= Work required =
Copy all entries verbatim and keep any pictures out of the copy.

= Working data =
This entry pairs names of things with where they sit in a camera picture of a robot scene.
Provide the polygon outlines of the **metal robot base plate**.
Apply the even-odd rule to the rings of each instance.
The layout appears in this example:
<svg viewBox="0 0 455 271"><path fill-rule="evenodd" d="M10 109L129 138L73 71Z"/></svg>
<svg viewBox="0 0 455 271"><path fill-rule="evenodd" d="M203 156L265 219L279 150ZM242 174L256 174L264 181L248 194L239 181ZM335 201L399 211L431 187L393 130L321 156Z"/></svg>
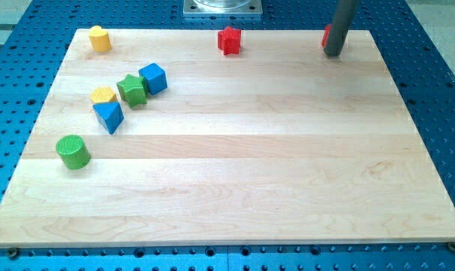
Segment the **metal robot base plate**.
<svg viewBox="0 0 455 271"><path fill-rule="evenodd" d="M207 14L233 15L263 13L262 0L184 0L183 14L201 16Z"/></svg>

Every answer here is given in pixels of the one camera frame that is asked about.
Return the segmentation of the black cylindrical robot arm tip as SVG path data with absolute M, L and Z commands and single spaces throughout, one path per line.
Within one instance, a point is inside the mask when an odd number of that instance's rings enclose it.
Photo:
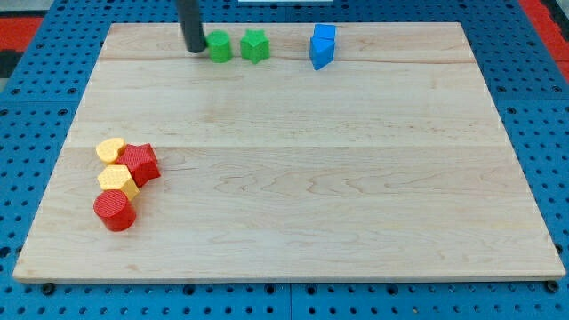
M 198 0 L 176 0 L 180 28 L 187 50 L 200 53 L 206 49 L 204 28 Z

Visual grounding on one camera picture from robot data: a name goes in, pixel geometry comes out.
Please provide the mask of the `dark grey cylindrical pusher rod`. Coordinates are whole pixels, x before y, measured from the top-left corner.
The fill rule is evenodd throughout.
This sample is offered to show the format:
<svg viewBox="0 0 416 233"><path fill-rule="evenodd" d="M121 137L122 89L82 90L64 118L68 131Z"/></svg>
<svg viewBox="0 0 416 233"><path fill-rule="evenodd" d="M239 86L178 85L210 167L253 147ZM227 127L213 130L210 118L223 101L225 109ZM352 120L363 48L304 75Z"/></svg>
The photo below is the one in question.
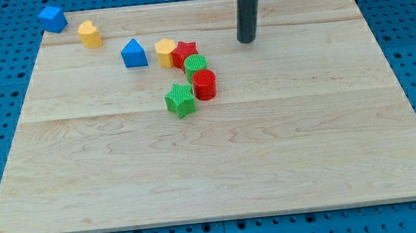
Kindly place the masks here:
<svg viewBox="0 0 416 233"><path fill-rule="evenodd" d="M236 8L238 42L254 42L257 33L258 0L237 0Z"/></svg>

= Answer section =
This entry pairs names of things with where they sit in a camera picture of a robot scene.
Provide the polygon outlines of the **metal robot base plate**.
Apply the even-odd rule to the rings of each instance.
The layout appears in this example:
<svg viewBox="0 0 455 271"><path fill-rule="evenodd" d="M10 109L129 138L73 71Z"/></svg>
<svg viewBox="0 0 455 271"><path fill-rule="evenodd" d="M203 156L265 219L279 150ZM242 174L256 174L264 181L248 194L239 181ZM335 201L399 211L431 187L393 130L321 156Z"/></svg>
Segment the **metal robot base plate**.
<svg viewBox="0 0 455 271"><path fill-rule="evenodd" d="M207 14L233 15L263 13L262 0L184 0L183 14L201 16Z"/></svg>

Every answer here is given in pixels of the one camera frame that is asked about.
Return the segmentation of the black cylindrical robot arm tip as SVG path data with absolute M, L and Z commands and single spaces throughout, one path per line.
Within one instance, a point is inside the mask when an odd number of that instance's rings enclose it.
Photo:
M 198 0 L 176 0 L 180 28 L 187 50 L 200 53 L 206 49 L 204 28 Z

Visual grounding on one camera picture from robot data: a name goes in, pixel geometry comes out.
Please provide the mask of the `dark grey cylindrical pusher rod`. Coordinates are whole pixels, x before y, measured from the top-left corner.
The fill rule is evenodd throughout.
This sample is offered to show the format:
<svg viewBox="0 0 416 233"><path fill-rule="evenodd" d="M121 137L122 89L82 90L64 118L68 131Z"/></svg>
<svg viewBox="0 0 416 233"><path fill-rule="evenodd" d="M239 86L178 85L210 167L253 147ZM227 127L213 130L210 118L223 101L225 109ZM352 120L363 48L304 75Z"/></svg>
The photo below is the one in question.
Kindly place the masks here:
<svg viewBox="0 0 416 233"><path fill-rule="evenodd" d="M236 8L238 42L254 42L257 33L258 0L237 0Z"/></svg>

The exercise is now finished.